Last week I confessed to Audrey about my apprehensions and told her "I am glad we are having the party, because I am not happy we are having the party." And she was away for our niece's bridal shower and worked her other job until 5 pm on Oscar night so a lot of the prep was left to me, and after so much hiatus, it felt unreal to be doing it all. 

But I did it, and I am glad we did. 

We crock-potted up a bunch of meatballs and people brought KFC and buns and cheesy potatoes and brownies (protected for the occasion) and there was beer and wine in the fridge and it was great. And not because of the food.

This year's theme was "Movie Lovers Unite" and that's why we did it. Sure it was great to watch Jane Campion become the first woman to not only be nominated for but WIN her second Oscar for Best Director, and for Billie Eilish and her brother to become the first Americans to win for a Bond song. 

I thought for sure that Kenneth Branagh must have won before but he got his first Oscar tonight for writing Belfast. And I hope Dune's six Oscars salves  Denis Villeneuve being snubbed for Best Director.

And yeah, after Will Smith walked onstage and actually slapped presenter Chris Rock after the latter made an insensitive joke about the bald look the former's wife is sporting due to alopecia ("G.I. Jane II"), I think Oscar's Wildest Moments has a new champ, and I was very disappointed that Smith didn't apologize to either Rock or his wife for losing his cool so fundamentally after winning Best Actor for King Richard. But at least it was memorable!

And having a full(er) room of people to share and appreciate that moment and all the others, like Jessica Chastain's great acceptance speech about, well, acceptance, really, or Kevin Costner's heartfelt appreciation for How the West Was Won.

Joking and gushing about the dresses and suits, and hooting for the winners we loved and clucking our collective tongues in dismissal  of those we didn't appreciate- it was so much better than watching by ourselves in a scaled-down ceremony last year.

Malachai took the Vegas odds ("Vegas never lies") and took the award for most predictions with 15, while Andrew's 11 correct guesses ended up winning him the draw for our movie ticket door prize. 

Pete "won" March of the Dead with 12 misses, while I silvered with 10. Honestly, I may have known about some of these and forgotten since the news fo their passing was announced, but if I am surprised on Oscar night, I take a drink, because them's the rules.

  • Olympia Dukakis
  • Ned Beatty
  • Monica DeLaurentis
  • Sally Kellerman
  • Sonny Chiba
  • Melvin Van Peebles
  • Mace Neufeld
  • Paul Mooney

Yet another example of why it is important from time to time to do things that take you out of your comfort zone, even if you have done them nearly 20 times before. Thank you, fellow movie lovers!

Sunday, March 20, 2022

Brothers, Unarmed - YEG4Ukraine

Audrey and I first saw local singer/songwriter Martin Kerr at a now-defunct nightclub and restaurant back in 2011. He is a tremendously talented and soulful individual so we were glad for an opportunity to see him tonight, but even after an incredibly challenging week, he was only the sixth-most impressive individual we saw onstage tonight.

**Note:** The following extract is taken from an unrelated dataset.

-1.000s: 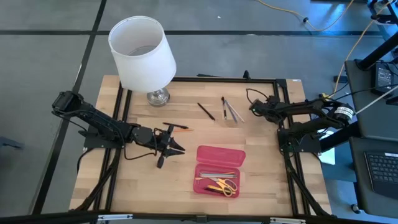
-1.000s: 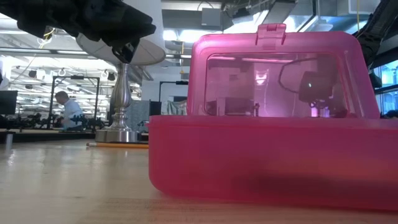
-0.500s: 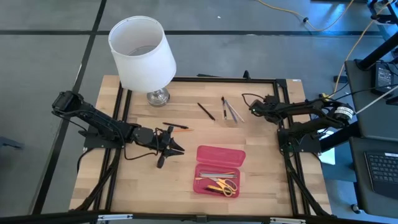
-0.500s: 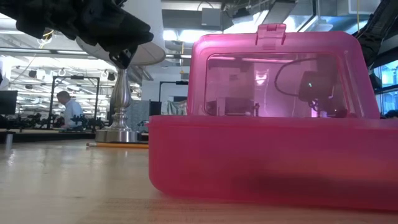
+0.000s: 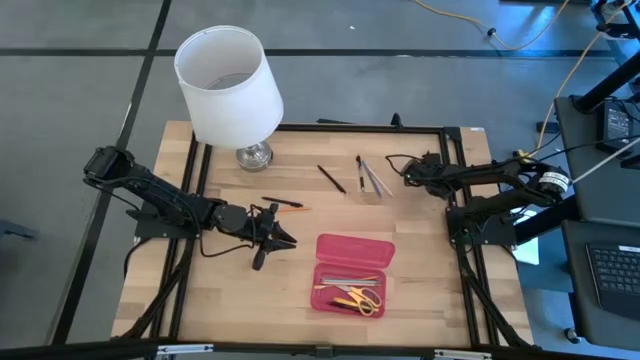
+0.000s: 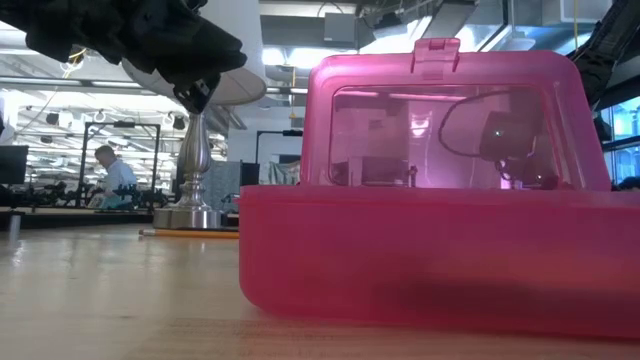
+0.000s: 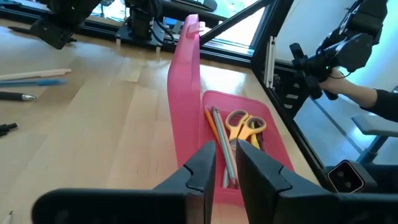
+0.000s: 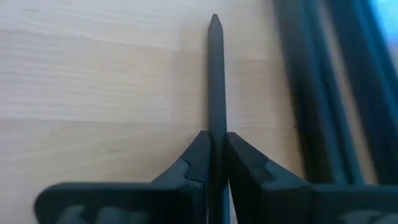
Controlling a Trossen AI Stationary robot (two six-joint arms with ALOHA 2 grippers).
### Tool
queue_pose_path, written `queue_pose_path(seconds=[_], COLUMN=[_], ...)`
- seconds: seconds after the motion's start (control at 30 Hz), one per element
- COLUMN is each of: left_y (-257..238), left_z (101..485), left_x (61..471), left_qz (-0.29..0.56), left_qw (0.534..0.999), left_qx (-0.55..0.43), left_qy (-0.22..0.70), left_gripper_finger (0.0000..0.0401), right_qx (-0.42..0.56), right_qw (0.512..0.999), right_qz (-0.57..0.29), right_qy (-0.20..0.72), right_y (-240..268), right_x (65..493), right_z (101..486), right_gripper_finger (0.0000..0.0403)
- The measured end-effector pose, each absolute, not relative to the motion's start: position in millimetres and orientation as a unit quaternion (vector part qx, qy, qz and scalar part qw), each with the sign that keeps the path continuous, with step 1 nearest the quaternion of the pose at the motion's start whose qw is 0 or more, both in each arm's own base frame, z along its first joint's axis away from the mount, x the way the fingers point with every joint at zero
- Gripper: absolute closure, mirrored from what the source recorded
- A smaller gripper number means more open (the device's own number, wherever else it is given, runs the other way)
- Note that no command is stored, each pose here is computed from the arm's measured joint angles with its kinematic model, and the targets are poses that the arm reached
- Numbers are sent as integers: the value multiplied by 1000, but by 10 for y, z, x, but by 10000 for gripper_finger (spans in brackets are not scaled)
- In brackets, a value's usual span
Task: Pick & place school supplies into a supply box
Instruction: Put the black pen into the pink supply box
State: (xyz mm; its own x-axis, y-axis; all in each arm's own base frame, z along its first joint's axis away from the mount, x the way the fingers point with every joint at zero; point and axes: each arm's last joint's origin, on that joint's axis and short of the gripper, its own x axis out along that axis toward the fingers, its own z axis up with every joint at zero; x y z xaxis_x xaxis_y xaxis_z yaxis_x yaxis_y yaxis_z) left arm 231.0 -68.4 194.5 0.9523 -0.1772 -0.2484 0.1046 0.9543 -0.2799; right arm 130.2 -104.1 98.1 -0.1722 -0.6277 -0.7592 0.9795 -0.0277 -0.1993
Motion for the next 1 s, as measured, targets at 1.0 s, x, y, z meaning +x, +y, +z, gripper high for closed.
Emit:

And to put this into perspective, bear in mind that this was at a benefit concert scrabbled together less than ten days ago, and only six days after Kerr snapped his femur while playing soccer. Such a trooper!

Kerr's music is much mellower and less aggressive than the majority of my musical diet, but he is truly a gifted vocalist and tremendous acoustic guitar player, and it is a genuine pleasure to listen to him in a small venue like the Ukrainian Youth Unity Complex, which is only a few blocks from our home in northwest Edmonton. Voluminously charismatic and friendly, he opened the show by explaining that performing while coming down off a wave of painkillers was at least one way to truly feel like a rock star.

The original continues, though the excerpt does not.